• [Problem to solve] Go through the entries below and print, exactly, the lines starting at the one with "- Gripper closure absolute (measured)" and ending at the one with "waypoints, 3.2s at", keeping both ends and no others.

• [Information provided]
·····
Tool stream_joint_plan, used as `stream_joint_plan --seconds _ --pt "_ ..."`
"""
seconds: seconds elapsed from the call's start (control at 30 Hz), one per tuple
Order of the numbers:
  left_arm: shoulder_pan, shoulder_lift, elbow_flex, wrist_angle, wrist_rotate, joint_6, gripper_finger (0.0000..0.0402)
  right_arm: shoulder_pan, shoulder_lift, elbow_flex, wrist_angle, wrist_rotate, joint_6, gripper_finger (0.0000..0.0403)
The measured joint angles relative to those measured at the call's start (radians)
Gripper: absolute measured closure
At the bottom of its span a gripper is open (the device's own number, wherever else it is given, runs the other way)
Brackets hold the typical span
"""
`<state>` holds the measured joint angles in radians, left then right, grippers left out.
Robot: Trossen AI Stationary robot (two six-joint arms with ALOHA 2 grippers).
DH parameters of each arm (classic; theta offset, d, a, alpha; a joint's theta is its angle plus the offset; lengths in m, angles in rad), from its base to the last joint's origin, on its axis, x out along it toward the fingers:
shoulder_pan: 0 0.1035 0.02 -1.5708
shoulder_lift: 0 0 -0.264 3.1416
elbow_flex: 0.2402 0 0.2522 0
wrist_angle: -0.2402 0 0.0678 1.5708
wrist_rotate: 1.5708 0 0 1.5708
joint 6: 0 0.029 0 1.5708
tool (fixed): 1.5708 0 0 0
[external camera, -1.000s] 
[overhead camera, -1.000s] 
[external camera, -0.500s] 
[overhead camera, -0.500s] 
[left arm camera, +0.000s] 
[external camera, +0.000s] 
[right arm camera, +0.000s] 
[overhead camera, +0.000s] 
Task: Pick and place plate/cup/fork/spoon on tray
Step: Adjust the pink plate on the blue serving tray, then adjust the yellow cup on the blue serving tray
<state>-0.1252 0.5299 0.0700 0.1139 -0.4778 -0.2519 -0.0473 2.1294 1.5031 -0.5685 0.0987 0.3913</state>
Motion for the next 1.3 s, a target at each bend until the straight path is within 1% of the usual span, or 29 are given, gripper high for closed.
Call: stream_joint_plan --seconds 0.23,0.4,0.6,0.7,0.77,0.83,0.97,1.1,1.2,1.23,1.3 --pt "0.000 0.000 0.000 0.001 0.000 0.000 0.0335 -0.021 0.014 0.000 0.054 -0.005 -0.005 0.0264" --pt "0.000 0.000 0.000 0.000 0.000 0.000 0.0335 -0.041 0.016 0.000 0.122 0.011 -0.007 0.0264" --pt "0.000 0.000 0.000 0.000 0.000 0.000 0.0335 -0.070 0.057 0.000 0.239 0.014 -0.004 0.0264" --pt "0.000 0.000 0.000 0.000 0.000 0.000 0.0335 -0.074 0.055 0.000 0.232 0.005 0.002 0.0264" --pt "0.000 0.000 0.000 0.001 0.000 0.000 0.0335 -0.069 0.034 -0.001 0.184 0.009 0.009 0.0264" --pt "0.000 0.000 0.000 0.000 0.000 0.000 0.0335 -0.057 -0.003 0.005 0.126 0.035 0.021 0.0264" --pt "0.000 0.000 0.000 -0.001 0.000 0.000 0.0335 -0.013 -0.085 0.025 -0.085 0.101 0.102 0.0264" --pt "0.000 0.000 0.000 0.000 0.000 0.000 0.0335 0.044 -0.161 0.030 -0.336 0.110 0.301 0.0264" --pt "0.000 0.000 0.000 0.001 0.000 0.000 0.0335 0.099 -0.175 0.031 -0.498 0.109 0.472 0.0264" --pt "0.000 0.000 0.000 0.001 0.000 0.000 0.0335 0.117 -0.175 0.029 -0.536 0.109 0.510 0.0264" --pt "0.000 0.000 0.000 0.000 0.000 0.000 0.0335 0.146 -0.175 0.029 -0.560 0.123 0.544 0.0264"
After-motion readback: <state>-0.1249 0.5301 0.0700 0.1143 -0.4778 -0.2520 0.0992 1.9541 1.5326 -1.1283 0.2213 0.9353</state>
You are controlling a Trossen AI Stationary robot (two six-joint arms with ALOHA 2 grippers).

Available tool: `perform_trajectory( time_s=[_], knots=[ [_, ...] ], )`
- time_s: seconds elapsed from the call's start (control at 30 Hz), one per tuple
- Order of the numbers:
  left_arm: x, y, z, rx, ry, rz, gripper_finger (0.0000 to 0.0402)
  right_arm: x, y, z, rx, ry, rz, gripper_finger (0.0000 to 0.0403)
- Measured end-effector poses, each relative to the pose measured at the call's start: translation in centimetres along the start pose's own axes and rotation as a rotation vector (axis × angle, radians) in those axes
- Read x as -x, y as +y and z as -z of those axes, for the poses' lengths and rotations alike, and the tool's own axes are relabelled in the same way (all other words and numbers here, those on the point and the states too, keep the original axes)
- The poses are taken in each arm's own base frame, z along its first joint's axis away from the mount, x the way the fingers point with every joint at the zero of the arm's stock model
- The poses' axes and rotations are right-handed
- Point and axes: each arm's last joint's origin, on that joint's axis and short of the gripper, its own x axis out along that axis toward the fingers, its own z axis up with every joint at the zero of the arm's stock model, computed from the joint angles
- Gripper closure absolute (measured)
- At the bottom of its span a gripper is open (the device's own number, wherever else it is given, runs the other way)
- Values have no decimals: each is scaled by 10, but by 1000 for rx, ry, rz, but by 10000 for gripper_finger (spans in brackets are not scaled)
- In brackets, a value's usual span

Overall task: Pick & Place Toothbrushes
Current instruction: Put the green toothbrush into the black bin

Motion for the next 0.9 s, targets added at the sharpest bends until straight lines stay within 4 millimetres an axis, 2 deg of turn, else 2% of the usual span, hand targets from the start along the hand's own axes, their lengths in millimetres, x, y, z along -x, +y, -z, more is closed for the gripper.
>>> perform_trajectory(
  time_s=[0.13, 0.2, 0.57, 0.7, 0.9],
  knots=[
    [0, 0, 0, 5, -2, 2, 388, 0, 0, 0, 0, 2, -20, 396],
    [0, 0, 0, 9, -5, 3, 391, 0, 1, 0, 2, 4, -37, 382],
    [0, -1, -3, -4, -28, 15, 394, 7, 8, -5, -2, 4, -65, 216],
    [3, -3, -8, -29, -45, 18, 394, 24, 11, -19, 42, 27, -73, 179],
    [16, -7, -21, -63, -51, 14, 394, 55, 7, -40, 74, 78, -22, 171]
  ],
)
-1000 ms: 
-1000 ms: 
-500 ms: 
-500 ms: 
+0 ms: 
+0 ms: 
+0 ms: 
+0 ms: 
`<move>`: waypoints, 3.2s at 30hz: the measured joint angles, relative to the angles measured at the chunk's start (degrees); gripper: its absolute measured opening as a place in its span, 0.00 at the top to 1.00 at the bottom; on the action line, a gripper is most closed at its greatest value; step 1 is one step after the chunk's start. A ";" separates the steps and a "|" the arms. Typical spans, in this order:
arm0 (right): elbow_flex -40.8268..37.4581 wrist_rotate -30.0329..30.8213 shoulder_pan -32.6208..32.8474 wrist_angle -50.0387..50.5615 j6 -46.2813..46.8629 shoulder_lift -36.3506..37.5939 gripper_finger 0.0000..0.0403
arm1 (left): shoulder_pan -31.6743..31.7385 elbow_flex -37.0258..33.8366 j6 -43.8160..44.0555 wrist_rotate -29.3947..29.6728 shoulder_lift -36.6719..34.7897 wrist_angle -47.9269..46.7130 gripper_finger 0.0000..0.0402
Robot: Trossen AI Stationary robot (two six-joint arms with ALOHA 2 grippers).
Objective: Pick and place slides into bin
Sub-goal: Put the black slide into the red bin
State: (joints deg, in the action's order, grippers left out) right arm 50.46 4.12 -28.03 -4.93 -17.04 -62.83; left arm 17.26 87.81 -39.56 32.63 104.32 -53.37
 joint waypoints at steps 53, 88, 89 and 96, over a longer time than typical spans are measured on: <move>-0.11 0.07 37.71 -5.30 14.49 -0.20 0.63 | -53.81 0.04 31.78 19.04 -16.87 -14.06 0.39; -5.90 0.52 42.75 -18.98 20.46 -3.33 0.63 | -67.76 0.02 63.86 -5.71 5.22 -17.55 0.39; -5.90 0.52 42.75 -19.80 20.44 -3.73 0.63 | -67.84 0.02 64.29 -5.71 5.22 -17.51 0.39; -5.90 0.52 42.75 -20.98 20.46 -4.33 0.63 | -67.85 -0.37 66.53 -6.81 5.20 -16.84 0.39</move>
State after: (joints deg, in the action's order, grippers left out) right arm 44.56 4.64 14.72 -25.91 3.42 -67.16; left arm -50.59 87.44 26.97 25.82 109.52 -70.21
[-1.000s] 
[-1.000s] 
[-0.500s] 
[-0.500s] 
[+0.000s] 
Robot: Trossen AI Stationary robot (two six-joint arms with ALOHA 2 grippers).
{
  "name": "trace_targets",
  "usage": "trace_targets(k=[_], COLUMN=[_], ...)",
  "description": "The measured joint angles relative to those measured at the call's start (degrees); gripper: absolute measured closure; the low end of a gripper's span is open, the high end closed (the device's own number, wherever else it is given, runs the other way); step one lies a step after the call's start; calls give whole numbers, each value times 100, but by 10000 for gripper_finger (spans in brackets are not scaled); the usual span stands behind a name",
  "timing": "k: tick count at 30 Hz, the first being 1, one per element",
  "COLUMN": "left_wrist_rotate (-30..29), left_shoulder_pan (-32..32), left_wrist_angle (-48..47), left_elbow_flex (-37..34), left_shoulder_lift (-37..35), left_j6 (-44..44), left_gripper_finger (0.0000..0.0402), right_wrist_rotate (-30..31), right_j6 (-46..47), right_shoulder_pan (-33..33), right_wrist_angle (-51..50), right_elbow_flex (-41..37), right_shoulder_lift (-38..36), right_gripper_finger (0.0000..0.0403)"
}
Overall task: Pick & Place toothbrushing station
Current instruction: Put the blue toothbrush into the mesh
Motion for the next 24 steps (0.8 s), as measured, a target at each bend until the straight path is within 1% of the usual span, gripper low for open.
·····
• [Written solution]
- Gripper closure absolute (measured)
- At the bottom of its span a gripper is open (the device's own number, wherever else it is given, runs the other way)
- Values have no decimals: each is scaled by 10, but by 1000 for rx, ry, rz, but by 10000 for gripper_finger (spans in brackets are not scaled)
- In brackets, a value's usual span

Overall task: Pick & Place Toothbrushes
Current instruction: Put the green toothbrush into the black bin

Motion for the next 0.9 s, targets added at the sharpest bends until straight lines stay within 4 millimetres an axis, 2 deg of turn, else 2% of the usual span, hand targets from the start along the hand's own axes, their lengths in millimetres, x, y, z along -x, +y, -z, more is closed for the gripper.
>>> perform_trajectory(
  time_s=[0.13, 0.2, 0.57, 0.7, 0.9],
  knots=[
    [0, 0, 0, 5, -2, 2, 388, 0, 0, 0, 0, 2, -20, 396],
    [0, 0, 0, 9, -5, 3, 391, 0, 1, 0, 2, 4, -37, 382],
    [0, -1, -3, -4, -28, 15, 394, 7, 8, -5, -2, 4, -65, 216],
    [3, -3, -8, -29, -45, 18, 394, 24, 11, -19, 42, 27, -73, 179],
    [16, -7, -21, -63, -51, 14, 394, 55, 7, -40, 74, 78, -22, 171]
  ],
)
-1000 ms: 
-1000 ms: 
-500 ms: 
-500 ms: 
+0 ms: 
+0 ms: 
+0 ms: 
+0 ms: 
`<move>`: waypoints, 3.2s at 30hz: the measured joint angles, relative to the angles measured at the chunk's start (degrees); gripper: its absolute measured opening as a place in its span, 0.00 at the top to 1.00 at the bottom; on the action line, a gripper is most closed at its greatest value; step 1 is one step after the chunk's start. A ";" separates the steps and a "|" the arms. Typical spans, in this order:

The exercise concludes with this answer.